• ASSIGNMENT
Go through the entries below. Copy out every line that contains "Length".

• RECORDS FOR THIS TASK
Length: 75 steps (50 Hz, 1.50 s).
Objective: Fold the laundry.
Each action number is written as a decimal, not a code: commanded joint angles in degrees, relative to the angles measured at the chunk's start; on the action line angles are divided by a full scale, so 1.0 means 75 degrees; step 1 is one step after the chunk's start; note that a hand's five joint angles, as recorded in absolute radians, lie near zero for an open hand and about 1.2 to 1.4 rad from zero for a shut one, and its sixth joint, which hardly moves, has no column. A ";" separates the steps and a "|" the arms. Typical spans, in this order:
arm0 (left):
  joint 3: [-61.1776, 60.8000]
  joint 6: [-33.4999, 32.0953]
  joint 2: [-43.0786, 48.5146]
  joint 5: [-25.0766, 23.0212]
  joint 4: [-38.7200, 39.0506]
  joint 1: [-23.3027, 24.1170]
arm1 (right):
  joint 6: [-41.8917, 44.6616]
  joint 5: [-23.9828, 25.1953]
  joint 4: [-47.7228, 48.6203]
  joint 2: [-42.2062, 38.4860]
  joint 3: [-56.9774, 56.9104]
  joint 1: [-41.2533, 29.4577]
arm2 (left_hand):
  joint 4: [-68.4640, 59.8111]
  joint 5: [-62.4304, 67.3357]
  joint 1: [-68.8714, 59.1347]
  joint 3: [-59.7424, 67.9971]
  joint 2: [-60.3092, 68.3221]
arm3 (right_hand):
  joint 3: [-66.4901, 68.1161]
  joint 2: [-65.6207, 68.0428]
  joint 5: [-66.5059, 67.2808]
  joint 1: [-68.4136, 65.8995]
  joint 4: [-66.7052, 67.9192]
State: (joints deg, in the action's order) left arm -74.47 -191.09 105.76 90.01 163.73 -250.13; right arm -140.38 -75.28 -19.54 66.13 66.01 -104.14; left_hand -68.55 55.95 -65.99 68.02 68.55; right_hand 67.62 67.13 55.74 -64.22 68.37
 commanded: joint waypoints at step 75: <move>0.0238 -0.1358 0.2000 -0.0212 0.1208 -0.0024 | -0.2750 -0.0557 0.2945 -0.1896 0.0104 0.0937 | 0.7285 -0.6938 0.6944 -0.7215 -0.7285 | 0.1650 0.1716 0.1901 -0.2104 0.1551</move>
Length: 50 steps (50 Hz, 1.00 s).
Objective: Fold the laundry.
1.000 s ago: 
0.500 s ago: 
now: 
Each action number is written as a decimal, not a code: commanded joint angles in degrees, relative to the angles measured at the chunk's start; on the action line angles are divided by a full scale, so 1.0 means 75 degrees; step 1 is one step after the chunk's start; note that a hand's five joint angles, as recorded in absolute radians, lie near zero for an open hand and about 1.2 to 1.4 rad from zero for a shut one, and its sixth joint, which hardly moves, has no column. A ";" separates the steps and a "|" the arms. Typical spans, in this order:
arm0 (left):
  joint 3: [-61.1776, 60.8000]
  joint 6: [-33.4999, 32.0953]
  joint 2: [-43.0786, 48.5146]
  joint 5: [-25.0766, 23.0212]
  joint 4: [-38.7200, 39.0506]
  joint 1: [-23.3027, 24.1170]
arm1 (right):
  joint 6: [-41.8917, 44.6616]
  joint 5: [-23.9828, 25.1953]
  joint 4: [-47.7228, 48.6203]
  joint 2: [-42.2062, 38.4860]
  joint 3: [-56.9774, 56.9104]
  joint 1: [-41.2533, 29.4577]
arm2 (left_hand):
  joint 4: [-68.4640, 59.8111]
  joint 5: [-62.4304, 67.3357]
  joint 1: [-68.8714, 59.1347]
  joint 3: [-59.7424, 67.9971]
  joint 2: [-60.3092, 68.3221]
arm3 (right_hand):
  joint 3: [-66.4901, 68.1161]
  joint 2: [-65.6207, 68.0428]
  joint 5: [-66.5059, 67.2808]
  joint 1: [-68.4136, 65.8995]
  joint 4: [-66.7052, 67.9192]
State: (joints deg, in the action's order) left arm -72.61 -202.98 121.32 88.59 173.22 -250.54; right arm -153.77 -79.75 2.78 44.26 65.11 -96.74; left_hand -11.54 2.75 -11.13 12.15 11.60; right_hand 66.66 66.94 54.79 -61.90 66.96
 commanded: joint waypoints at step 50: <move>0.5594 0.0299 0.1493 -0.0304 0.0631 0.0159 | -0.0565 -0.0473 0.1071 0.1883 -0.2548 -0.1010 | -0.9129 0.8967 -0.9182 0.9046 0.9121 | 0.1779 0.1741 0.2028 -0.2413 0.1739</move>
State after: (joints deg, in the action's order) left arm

• EXERCISE SOLUTION
Length: 75 steps (50 Hz, 1.50 s).
Length: 50 steps (50 Hz, 1.00 s).

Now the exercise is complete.